Write out, word for word, the first line of the data below and every line after it through the one containing "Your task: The".

** Opening Source material block **

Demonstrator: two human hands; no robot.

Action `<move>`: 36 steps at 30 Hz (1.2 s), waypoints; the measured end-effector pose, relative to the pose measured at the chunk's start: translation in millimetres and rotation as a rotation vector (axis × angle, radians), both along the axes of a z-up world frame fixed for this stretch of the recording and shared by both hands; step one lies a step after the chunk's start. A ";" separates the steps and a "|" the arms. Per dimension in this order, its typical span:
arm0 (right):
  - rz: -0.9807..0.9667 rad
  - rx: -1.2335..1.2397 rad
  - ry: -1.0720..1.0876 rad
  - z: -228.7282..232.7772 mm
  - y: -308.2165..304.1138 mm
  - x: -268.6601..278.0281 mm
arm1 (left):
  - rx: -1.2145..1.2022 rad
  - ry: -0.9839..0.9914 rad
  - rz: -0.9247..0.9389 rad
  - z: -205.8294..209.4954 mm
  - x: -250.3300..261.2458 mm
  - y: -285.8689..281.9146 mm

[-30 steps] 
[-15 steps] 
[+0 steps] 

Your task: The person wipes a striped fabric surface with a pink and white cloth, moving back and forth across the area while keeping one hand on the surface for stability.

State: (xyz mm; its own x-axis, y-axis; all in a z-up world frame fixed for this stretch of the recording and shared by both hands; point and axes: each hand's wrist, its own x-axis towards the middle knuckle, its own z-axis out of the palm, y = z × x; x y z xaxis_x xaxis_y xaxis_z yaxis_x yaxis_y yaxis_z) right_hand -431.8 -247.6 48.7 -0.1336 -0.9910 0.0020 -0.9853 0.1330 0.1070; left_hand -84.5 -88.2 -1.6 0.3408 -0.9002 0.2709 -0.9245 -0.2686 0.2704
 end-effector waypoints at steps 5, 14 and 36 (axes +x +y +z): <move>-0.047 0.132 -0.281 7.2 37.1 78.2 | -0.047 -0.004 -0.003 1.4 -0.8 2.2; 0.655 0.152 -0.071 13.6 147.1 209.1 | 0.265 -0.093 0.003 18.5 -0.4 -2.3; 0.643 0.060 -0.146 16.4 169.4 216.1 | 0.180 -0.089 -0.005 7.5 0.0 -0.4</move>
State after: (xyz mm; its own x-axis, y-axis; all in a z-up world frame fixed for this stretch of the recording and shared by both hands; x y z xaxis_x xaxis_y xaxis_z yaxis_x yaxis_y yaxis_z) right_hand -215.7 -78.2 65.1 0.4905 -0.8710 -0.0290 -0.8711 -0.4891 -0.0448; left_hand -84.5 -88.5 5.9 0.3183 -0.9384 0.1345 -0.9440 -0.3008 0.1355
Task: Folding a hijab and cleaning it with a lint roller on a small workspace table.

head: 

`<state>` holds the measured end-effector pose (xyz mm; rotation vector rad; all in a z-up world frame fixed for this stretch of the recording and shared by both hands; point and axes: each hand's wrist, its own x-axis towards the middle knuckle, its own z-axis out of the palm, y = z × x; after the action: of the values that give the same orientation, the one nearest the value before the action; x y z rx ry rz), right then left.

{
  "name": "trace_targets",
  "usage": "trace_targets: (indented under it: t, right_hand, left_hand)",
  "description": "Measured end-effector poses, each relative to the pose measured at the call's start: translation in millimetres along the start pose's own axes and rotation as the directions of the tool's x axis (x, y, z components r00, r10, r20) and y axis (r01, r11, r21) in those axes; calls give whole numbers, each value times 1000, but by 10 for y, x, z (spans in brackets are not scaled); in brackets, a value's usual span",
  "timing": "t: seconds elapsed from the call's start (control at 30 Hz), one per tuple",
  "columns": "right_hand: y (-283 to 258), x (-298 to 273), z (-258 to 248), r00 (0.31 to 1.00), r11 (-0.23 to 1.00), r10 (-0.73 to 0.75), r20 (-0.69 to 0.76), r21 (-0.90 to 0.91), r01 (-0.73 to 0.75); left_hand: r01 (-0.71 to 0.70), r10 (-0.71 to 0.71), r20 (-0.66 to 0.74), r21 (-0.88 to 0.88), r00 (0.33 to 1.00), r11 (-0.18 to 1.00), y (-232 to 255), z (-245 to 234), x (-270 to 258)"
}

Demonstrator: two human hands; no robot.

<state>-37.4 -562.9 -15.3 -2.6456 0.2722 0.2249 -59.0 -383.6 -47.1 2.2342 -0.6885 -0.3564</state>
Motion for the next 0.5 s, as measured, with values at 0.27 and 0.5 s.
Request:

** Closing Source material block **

■ **Output of the exercise**
Demonstrator: two human hands; no robot.

Action `<move>`: 36 steps at 30 Hz (1.2 s), waypoints; the measured end-effector pose, relative to the pose measured at the chunk's start: translation in millimetres and rotation as a rotation vector (axis × angle, radians), both along the axes of a z-up world frame fixed for this stretch of the recording and shared by both hands; step one lies a step after the chunk's start. A ";" separates the steps and a "|" the arms. Per dimension in this order, its typical span:
arm0 (right):
  - rz: -0.9807..0.9667 rad
  - rx: -1.2335..1.2397 rad
  - ry: -1.0720..1.0876 rad
  - z: -228.7282..232.7772 mm
  - y: -308.2165..304.1138 mm
  - x: -268.6601..278.0281 mm
arm1 (left):
  - rx: -1.2145..1.2022 rad
  - ry: -0.9839..0.9914 rad
  - rz: -0.9247..0.9389 rad
  - z: -205.8294..209.4954 mm
  - x: -250.3300..261.2458 mm
  - y: -285.8689..281.9146 mm

[-30 steps] 
[-15 steps] 
[+0 steps] 

Your task: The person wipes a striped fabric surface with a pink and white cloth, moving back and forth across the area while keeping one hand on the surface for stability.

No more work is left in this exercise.